**Work item**
Could you filter the data below down to the lines that hold the word "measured"?

━━━━━ Recorded data

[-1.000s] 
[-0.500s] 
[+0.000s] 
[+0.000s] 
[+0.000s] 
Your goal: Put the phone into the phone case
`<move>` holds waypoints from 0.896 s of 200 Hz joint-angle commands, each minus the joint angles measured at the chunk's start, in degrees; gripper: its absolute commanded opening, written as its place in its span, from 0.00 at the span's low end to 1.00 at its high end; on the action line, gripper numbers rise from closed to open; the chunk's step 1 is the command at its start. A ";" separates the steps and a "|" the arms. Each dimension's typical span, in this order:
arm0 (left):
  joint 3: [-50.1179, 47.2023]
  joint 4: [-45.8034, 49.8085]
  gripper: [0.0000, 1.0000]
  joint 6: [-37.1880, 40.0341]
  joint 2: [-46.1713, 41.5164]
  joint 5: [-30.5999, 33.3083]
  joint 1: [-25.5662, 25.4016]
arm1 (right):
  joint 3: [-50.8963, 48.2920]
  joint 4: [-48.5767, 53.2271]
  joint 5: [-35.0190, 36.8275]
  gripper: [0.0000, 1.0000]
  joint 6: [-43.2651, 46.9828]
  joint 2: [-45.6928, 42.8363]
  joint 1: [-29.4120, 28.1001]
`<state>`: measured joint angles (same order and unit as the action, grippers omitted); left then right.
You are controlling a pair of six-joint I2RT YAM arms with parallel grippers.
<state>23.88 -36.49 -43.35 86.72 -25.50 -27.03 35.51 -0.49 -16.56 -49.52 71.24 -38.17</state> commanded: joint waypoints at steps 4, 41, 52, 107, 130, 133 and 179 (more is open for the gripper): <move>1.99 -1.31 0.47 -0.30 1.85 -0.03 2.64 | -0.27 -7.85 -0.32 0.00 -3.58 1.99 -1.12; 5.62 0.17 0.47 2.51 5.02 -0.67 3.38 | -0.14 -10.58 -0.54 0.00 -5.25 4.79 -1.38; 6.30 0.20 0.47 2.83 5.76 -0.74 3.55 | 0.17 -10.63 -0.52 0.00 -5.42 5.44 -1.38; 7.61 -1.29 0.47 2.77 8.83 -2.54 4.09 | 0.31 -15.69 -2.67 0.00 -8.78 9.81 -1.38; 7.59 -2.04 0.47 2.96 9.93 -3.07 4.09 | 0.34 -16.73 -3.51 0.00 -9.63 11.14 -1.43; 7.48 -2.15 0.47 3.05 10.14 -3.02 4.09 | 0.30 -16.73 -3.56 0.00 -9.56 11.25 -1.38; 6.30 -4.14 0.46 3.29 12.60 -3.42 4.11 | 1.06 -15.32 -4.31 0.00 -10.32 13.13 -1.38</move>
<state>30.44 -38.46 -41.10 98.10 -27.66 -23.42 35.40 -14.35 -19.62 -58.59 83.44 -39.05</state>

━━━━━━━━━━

**Answer**
`<move>` holds waypoints from 0.896 s of 200 Hz joint-angle commands, each minus the joint angles measured at the chunk's start, in degrees; gripper: its absolute commanded opening, written as its place in its span, from 0.00 at the span's low end to 1.00 at its high end; on the action line, gripper numbers rise from closed to open; the chunk's step 1 is the command at its start. A ";" separates the steps and a "|" the arms. Each dimension's typical span, in this order:
`<state>`: measured joint angles (same order and unit as the action, grippers omitted); left then right.

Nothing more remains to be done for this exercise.